*** Opening of Dataset content ***

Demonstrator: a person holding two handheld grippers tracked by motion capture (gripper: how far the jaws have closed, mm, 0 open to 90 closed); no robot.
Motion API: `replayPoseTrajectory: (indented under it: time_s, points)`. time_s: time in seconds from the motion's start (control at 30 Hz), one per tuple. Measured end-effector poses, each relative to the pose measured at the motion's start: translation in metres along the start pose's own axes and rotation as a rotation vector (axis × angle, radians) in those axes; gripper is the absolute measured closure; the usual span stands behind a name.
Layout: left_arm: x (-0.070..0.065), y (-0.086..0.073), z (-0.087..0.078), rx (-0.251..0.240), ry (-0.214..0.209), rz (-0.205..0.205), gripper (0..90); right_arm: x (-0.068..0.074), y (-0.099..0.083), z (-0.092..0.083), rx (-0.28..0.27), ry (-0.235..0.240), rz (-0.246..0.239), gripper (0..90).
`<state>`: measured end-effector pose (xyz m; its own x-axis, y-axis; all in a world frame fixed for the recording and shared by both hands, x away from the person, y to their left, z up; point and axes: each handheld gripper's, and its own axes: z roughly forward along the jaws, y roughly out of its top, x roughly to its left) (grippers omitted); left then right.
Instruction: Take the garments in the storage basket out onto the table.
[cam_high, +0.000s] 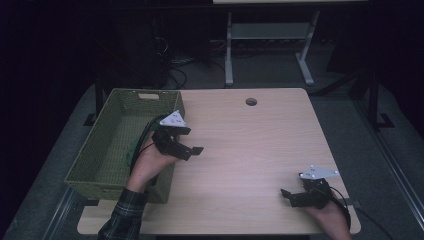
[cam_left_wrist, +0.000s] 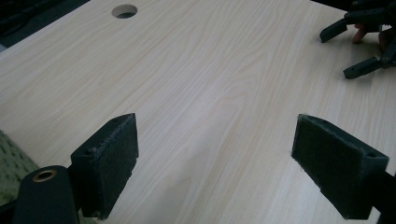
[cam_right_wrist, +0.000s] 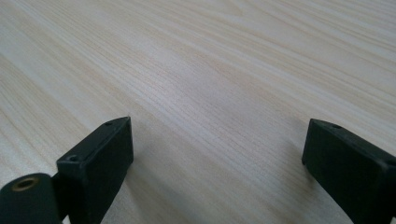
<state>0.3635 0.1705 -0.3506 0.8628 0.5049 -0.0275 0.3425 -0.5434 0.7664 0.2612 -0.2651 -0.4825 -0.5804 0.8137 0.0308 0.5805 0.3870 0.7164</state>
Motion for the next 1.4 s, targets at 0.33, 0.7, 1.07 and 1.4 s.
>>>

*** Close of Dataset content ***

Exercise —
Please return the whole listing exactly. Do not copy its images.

Result of the task —
Demonstrator: a person holding two handheld grippers tracked by motion capture (gripper: how far the jaws have closed, mm, 0 open to 90 closed); no robot.
Motion API: `replayPoseTrajectory: (indented under it: time_s, points)`. time_s: time in seconds from the motion's start (control at 30 Hz), one per tuple. Measured end-effector poses, each relative to the pose measured at the motion's start: translation in metres along the start pose's own axes and rotation as a rotation vector (axis × angle, radians) in those axes; gripper is the absolute measured closure; the usual span stands behind a name.
Layout: left_arm: x (-0.070..0.065), y (-0.086..0.073), z (-0.087..0.078), rx (-0.251..0.240), ry (-0.214..0.209), rz (-0.205..0.205), gripper (0..90); right_arm: x (-0.068..0.074), y (-0.099..0.083), z (-0.092..0.083), rx (-0.28..0.27), ry (-0.235..0.240), rz (-0.246..0.239), gripper (0..90).
`<state>`: measured end-effector pose (xyz m; its own x-axis, y-axis; all in a world frame fixed for the recording and shared by both hands, x away from the person, y to their left, z up; point and axes: each handheld gripper's, and its own axes: z roughly forward along the jaws, y roughly out of its top, x roughly to its left) (grippers omitted); left then right.
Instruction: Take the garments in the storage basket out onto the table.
[cam_high, +0.000s] 
[cam_left_wrist, +0.000s] 
[cam_right_wrist, +0.000s] 
<state>0.3635 0.1705 -0.3506 0.8628 0.5049 -0.0275 0.3425 -0.5434 0.7664 0.2612 -0.2651 -0.4825 -0.5804 0.8137 0.0308 0.5805 0.3870 0.7164</state>
Motion for the next 1.4 s, targets at 0.33, 0.7, 1.07 and 1.4 s.
>>>

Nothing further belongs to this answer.